Here is a listing. Repeat it exactly and in its entirety.

..........

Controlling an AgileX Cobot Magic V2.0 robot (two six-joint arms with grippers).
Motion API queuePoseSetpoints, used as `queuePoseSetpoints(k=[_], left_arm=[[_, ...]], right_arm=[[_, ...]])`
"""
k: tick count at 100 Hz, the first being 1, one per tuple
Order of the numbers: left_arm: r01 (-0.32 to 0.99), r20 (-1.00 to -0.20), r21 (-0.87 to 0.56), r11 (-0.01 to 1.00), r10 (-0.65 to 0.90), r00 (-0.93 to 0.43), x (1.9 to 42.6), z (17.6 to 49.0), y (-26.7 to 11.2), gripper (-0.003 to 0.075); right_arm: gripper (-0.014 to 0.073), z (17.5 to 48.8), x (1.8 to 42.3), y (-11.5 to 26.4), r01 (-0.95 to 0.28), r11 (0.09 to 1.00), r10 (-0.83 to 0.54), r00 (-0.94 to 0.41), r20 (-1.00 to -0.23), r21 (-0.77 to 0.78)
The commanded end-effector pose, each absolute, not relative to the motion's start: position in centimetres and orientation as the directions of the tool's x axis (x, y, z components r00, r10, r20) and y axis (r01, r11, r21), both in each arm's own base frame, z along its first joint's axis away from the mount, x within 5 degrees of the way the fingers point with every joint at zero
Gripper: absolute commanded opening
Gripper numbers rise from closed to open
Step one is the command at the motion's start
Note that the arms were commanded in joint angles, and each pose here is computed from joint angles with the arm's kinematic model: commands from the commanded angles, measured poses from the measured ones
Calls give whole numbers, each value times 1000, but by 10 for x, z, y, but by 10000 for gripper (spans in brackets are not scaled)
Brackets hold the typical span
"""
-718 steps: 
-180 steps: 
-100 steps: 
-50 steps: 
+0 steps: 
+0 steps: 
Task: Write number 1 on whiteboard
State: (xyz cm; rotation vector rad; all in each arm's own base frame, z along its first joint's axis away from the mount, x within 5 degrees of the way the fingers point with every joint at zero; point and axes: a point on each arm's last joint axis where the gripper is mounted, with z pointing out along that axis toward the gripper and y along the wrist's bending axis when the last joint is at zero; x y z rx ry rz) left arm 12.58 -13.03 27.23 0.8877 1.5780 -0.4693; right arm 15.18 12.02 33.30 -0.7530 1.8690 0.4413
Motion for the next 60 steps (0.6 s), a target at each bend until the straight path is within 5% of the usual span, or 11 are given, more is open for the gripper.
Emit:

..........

Written answer —
Controlling an AgileX Cobot Magic V2.0 robot (two six-joint arms with grippers).
Motion API queuePoseSetpoints, used as `queuePoseSetpoints(k=[_], left_arm=[[_, ...]], right_arm=[[_, ...]])`
"""
k: tick count at 100 Hz, the first being 1, one per tuple
Order of the numbers: left_arm: r01 (-0.32 to 0.99), r20 (-1.00 to -0.20), r21 (-0.87 to 0.56), r11 (-0.01 to 1.00), r10 (-0.65 to 0.90), r00 (-0.93 to 0.43), x (1.9 to 42.6), z (17.6 to 49.0), y (-26.7 to 11.2), gripper (-0.003 to 0.075); right_arm: gripper (-0.014 to 0.073), z (17.5 to 48.8), x (1.8 to 42.3), y (-11.5 to 26.4), r01 (-0.95 to 0.28), r11 (0.09 to 1.00), r10 (-0.83 to 0.54), r00 (-0.94 to 0.41), r20 (-1.00 to -0.23), r21 (-0.77 to 0.78)
The commanded end-effector pose, each absolute, not relative to the motion's start: position in centimetres and orientation as the directions of the tool's x axis (x, y, z components r00, r10, r20) and y axis (r01, r11, r21), both in each arm's own base frame, z along its first joint's axis away from the mount, x within 5 degrees of the way the fingers point with every joint at zero
Gripper: absolute commanded opening
Gripper numbers rise from closed to open
Step one is the command at the motion's start
Note that the arms were commanded in joint angles, and each pose here is computed from joint angles with the arm's kinematic model: commands from the commanded angles, measured poses from the measured ones
Calls give whole numbers, each value times 1000, but by 10 for x, z, y, but by 10000 for gripper (spans in brackets are not scaled)
Brackets hold the typical span
"""
-718 steps: 
-180 steps: 
-100 steps: 
-50 steps: 
+0 steps: 
+0 steps: 
Task: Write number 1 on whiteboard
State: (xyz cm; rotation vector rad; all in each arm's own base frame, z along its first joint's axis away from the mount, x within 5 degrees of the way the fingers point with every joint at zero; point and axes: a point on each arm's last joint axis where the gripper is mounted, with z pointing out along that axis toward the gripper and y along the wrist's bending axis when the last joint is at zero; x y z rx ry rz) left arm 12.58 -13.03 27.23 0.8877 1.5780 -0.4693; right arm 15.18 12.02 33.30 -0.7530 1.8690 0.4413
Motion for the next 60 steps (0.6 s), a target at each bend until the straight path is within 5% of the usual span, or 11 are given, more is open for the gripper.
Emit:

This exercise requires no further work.